Wow, what a whirlwind week! On March 30th, I was given permission to officially release my cover for LEAGUE OF STRAYS. I’d been staring at it for the previous six weeks (was that all it was?), waiting impatiently for the moment when I could join other authors of 2012 and present my cover to the world. If you haven’t seen it, I will grandly reveal it once more, because it was so much fun to do the first time…
When the cover first came in my email box, I was scared to open it up. My only input on the design had been a vote on model selection. What if I didn’t like it? What if the design was, gulp, boring? I didn’t have to worry. I loved it immediately, though I had to get over the fact that Kade resembled a certain vampire who shall remain nameless (turns out that’s a good thing, according to my daughters.) I loved the purplish/blue starry background, the fact that someone thought to make Charlotte a redhead, even though she doesn’t dye her hair until a later scene in the book, the super scalding choice for Kade, the spot on “girl next door” look of Charlotte, the fabulous large lettering for the title—the electrical wire running through the font really ups the thriller feel. And I would be dishonest if I didn’t mention that one of my favorite features is the large red font of my name! I owe this cover beauty to designer-extraordinaire, Maria T. Middleton, one of the best in the business, and all the Abrams staff who worked so hard on it.
How important are covers, really? I don’t really know. As a teen, I judged the title first (hope you’ve had success in finding the right one, Melanie Crowder!), next the jacket copy, then the cover, and finally, the inside flap text. If I was really on the fence, I’d read a few random paragraphs inside. If those didn’t grab me in some mysterious way, then I didn’t look further. I never read reviews. With today’s blog craze, though, I imagine it’s different for teens. Word of mouth takes on a whole new meaning.
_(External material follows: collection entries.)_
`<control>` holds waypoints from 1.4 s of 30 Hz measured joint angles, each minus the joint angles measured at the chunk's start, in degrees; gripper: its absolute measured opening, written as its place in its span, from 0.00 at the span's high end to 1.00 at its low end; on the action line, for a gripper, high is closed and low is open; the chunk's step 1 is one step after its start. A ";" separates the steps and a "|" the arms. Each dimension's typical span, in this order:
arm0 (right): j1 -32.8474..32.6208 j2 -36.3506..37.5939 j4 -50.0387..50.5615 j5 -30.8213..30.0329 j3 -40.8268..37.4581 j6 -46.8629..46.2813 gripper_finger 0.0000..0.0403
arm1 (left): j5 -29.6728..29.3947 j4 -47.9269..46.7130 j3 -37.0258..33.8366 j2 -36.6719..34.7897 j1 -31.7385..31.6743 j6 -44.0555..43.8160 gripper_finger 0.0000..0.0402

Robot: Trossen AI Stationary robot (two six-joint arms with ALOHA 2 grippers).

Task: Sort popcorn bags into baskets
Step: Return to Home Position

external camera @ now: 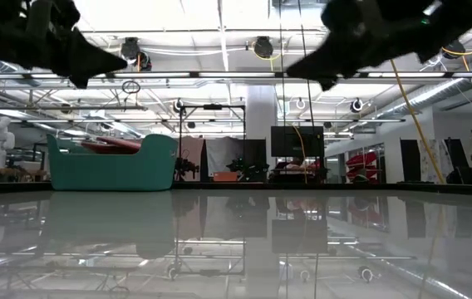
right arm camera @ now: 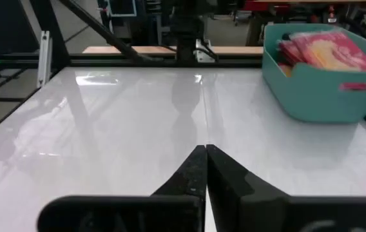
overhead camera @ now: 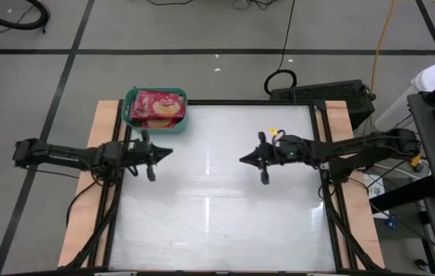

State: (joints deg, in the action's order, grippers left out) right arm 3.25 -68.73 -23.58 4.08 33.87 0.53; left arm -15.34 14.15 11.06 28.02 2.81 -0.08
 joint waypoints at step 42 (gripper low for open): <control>-0.13 61.29 18.79 -6.78 -31.52 -2.63 1.00 | -0.21 -5.78 -8.71 -18.02 0.17 1.48 0.99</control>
State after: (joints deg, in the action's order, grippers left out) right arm 3.12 -7.44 -4.78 -2.70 2.35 -2.10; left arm -15.56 8.36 2.35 10.00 2.98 1.40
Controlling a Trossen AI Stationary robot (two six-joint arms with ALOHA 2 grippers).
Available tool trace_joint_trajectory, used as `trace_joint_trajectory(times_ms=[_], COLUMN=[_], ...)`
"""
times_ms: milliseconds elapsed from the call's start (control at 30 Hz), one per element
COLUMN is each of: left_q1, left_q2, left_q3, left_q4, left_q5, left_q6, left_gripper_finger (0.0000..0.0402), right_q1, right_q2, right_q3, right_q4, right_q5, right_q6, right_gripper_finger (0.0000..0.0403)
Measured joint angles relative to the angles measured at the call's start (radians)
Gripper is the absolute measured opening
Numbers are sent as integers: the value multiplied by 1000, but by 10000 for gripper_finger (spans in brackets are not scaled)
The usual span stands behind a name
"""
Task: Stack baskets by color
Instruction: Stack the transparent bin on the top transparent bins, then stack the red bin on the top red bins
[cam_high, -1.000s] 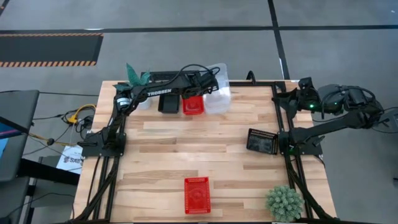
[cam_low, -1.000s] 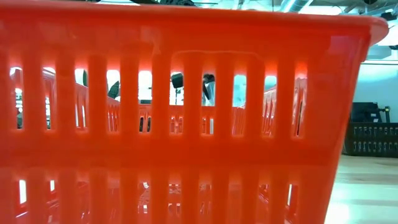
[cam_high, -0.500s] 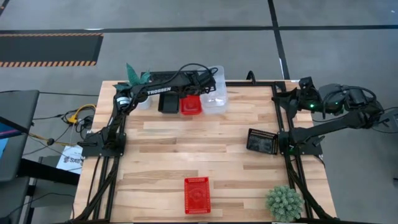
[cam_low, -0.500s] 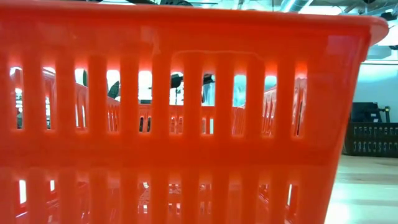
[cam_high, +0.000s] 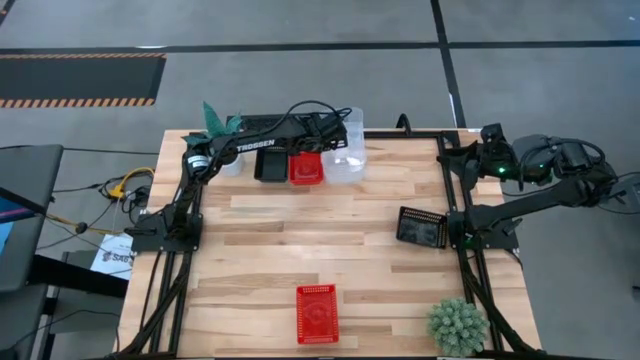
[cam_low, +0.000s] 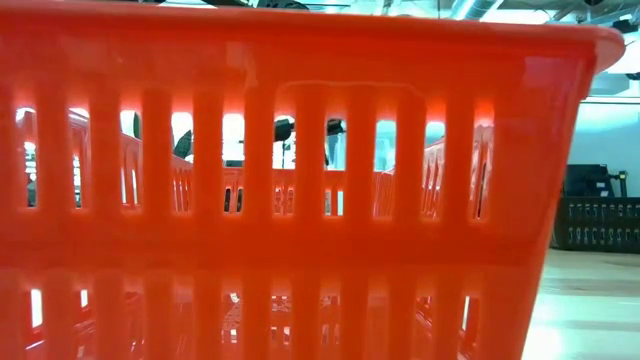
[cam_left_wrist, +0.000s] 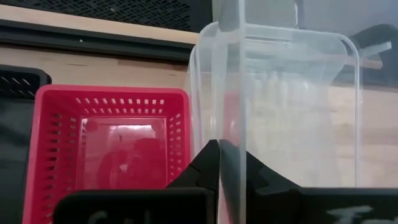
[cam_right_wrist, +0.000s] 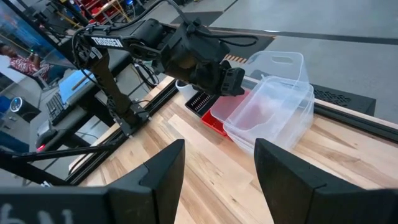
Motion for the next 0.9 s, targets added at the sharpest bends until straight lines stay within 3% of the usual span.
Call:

But back to the “reveal.” I was completely taken aback/impressed/floored by the amount of people who commented on the cover, or posted on Facebook, or retweeted my original reveal tweet. I am deeply grateful to the larger writing community, who shared my news as if it were their own. In a blink, my cover seemed to be everywhere. To my surprise and elation, it even got a design review on blogs like Wefancybooks.blogspotcom.
As for my author website, it went from a daily average of, um, a few loyal readers to 200 in a 24-hour period. (This is similar to the feeling one gets when a good friend knocks on your door and you have to invite them in, cringing all the while because your house is messy. I definitely had my OMG, is my website cool enough to handle these visitors moment?!)
In the end, I realized it’s not about promotion, it’s about capturing a great moment in my life and enjoying every second of the party. Speaking of parties, I can’t even imagine how exciting my future launch party will feel, with real, live friends to wrap my arms around. Then I can say thanks in person.